■ Exercise goal
Pick every line out of the entries below that has the string "things", and copy it.

___ Supplied data

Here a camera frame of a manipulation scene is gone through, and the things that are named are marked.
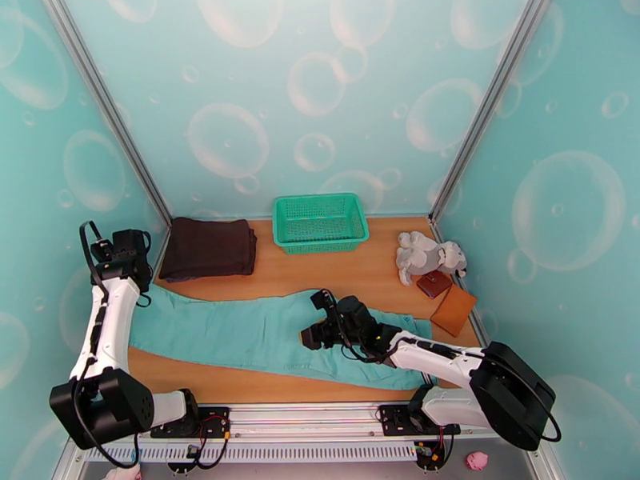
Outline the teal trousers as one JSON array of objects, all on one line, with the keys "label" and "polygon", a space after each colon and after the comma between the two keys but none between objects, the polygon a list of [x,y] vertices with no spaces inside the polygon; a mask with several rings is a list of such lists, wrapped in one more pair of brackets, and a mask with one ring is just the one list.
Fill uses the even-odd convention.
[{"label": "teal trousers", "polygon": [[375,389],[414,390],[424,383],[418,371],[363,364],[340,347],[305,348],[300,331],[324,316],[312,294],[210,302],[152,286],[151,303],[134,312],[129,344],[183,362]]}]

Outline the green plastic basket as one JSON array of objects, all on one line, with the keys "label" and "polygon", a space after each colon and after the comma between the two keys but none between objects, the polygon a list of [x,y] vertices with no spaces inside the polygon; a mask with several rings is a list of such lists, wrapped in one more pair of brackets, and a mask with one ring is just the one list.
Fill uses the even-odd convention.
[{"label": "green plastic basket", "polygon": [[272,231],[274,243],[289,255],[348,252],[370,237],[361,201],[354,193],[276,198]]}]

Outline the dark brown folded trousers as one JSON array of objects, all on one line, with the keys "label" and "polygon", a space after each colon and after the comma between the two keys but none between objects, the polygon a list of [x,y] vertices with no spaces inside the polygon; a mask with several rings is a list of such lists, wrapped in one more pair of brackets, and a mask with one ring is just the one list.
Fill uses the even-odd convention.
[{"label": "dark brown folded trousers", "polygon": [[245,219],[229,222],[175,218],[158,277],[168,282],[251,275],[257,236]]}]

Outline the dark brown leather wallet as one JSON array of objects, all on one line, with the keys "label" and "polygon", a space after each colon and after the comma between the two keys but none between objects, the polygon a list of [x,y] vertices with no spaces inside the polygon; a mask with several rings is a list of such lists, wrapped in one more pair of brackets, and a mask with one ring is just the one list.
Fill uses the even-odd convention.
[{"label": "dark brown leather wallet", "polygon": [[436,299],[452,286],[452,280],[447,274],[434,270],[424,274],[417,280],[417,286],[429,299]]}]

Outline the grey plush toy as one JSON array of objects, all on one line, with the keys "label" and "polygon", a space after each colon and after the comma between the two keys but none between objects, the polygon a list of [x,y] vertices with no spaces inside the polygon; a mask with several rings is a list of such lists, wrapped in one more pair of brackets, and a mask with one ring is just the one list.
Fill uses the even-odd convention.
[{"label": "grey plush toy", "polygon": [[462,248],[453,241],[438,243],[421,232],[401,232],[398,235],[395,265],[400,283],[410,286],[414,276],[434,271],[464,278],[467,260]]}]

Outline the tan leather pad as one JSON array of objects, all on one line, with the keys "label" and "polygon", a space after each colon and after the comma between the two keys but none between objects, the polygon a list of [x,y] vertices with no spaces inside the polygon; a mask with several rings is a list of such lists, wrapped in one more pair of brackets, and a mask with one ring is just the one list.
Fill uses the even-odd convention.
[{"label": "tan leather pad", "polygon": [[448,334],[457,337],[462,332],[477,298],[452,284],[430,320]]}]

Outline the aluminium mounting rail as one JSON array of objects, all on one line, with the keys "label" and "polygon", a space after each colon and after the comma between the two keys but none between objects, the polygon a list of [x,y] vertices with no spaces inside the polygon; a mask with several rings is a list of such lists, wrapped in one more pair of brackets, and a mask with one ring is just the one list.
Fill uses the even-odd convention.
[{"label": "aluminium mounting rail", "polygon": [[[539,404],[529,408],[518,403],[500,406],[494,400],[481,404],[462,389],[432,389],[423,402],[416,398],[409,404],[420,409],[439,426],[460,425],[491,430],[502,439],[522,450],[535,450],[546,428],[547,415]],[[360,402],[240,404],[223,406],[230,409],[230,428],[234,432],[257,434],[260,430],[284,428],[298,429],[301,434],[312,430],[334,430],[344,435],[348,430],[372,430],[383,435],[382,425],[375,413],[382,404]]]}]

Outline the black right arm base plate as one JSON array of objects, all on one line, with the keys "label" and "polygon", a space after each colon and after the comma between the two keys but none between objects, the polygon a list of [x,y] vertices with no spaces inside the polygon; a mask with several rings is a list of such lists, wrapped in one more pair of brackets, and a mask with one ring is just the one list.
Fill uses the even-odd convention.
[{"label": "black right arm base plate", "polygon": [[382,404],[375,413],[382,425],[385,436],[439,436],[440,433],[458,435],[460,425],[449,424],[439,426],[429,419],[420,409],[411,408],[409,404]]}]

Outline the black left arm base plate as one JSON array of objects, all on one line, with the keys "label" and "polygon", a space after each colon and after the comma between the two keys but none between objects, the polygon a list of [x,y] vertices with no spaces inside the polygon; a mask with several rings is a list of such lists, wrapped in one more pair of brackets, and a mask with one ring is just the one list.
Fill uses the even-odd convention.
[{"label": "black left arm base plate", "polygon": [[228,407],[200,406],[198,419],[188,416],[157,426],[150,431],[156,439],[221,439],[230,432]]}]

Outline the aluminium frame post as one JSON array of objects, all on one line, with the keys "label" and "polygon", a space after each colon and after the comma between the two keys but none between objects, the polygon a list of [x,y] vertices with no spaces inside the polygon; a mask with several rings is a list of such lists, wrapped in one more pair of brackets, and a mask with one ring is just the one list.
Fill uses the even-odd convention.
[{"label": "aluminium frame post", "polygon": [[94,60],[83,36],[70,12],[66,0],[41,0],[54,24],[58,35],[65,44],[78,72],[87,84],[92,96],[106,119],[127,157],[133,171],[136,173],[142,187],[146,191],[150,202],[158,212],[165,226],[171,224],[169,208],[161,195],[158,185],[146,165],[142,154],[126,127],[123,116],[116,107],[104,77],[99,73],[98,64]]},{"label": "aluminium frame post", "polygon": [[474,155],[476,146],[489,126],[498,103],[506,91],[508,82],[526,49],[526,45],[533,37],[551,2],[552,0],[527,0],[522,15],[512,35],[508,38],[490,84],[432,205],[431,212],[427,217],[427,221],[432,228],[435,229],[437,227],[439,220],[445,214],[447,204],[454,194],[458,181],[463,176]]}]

______
___ Supplied data

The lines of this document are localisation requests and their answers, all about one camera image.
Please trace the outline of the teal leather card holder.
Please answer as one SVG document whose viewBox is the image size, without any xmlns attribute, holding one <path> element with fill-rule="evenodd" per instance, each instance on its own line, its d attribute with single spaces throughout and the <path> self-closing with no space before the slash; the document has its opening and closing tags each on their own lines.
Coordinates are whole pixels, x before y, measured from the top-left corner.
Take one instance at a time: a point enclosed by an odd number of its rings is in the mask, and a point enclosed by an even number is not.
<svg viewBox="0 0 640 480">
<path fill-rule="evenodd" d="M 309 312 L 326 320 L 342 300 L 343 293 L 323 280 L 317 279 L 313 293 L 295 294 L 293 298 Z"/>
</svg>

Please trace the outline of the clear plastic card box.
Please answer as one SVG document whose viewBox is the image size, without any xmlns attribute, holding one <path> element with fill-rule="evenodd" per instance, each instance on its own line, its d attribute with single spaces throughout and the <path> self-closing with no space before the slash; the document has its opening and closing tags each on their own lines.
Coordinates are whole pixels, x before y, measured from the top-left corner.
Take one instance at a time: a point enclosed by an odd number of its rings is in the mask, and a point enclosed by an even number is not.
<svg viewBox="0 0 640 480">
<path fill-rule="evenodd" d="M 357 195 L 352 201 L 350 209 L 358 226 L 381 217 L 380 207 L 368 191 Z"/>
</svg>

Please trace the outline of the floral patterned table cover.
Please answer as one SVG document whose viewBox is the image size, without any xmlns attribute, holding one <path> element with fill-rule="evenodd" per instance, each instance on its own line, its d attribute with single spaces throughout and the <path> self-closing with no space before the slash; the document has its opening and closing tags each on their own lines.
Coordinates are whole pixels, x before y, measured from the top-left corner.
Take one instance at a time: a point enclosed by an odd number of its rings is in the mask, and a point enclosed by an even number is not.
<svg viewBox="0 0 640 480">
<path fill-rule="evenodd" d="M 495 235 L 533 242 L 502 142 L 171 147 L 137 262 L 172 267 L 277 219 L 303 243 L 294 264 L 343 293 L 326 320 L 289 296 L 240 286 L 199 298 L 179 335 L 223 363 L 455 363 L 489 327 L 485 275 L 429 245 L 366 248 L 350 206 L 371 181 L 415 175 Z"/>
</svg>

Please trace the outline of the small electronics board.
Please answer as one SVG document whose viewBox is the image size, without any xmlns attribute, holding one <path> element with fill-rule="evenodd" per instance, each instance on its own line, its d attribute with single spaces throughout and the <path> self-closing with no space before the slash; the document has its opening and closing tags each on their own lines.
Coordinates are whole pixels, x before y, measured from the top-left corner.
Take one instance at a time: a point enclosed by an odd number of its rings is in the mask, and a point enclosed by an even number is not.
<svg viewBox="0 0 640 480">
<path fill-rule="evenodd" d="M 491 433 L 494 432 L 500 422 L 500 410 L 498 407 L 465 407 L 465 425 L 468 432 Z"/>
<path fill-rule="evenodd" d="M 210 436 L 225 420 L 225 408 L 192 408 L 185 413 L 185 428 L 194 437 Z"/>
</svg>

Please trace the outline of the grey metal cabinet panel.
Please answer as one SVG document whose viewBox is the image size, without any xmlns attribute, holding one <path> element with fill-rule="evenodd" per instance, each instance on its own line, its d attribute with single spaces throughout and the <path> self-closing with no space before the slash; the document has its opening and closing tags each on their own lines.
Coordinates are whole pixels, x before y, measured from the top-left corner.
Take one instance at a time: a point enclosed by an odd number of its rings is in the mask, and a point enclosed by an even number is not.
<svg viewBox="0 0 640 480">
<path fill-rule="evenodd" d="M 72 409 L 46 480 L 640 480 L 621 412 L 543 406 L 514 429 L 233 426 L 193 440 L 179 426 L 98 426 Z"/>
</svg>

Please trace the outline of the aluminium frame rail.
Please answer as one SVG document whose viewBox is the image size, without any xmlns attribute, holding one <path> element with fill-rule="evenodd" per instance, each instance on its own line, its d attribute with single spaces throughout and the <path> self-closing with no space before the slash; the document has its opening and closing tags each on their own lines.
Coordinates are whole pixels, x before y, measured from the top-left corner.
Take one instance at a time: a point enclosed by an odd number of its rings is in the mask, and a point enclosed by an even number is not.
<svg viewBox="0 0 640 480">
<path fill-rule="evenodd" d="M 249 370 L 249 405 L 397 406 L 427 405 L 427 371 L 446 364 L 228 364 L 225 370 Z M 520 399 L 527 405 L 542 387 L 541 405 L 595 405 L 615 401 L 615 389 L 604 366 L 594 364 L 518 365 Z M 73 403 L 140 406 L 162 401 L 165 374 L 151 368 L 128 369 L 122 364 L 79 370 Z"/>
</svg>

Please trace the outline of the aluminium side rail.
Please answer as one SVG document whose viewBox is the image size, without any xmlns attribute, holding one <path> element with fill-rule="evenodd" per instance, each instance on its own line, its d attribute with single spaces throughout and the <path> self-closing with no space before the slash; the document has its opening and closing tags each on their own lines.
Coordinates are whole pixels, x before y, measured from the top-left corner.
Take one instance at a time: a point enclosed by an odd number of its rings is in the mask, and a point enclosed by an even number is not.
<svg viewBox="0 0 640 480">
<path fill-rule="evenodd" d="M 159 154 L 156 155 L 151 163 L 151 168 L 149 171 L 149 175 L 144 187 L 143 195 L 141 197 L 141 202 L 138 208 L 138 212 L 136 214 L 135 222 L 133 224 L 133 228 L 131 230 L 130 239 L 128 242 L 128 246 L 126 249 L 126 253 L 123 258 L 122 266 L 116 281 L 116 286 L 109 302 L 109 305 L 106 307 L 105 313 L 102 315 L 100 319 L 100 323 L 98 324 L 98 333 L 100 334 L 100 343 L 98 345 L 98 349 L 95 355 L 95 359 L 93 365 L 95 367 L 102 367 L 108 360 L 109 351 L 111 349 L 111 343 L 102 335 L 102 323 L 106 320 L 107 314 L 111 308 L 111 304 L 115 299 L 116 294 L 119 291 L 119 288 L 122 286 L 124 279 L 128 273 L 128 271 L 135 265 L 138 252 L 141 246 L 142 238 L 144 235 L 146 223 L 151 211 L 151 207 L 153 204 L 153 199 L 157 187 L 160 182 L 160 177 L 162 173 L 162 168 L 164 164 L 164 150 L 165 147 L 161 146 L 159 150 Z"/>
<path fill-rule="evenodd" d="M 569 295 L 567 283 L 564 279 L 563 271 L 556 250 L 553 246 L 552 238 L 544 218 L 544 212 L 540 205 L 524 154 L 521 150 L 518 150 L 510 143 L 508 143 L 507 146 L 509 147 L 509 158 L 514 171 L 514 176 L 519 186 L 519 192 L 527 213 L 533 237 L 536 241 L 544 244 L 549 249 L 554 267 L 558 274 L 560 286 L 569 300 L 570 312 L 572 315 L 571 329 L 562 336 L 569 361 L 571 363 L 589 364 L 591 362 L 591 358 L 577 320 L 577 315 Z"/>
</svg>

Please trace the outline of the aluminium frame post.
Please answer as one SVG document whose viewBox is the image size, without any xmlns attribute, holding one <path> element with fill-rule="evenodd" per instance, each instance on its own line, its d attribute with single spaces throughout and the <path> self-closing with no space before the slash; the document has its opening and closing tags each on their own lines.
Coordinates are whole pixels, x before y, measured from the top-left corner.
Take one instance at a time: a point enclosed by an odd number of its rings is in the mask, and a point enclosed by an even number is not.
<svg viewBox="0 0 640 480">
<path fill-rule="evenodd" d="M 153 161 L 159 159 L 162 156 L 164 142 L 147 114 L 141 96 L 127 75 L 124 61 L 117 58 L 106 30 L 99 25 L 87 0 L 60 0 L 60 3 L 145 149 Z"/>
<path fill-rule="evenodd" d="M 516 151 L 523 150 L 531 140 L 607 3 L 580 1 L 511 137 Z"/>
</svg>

______
___ Supplied data

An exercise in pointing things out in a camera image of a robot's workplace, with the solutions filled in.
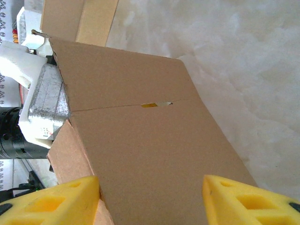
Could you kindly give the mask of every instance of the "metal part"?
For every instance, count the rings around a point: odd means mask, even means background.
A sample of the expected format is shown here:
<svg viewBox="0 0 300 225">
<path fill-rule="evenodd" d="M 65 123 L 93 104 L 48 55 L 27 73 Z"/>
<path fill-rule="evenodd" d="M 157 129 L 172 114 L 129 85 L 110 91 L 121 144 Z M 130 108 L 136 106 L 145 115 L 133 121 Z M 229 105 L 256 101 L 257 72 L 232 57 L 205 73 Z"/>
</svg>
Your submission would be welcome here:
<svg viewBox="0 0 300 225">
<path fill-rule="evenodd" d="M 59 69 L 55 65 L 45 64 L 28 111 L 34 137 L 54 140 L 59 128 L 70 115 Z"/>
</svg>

______

■ Task response
Here a camera frame of a manipulation scene is gone through, and the things that are named are marked.
An exercise in pointing things out in a camera image of a robot's workplace, with the solutions filled in.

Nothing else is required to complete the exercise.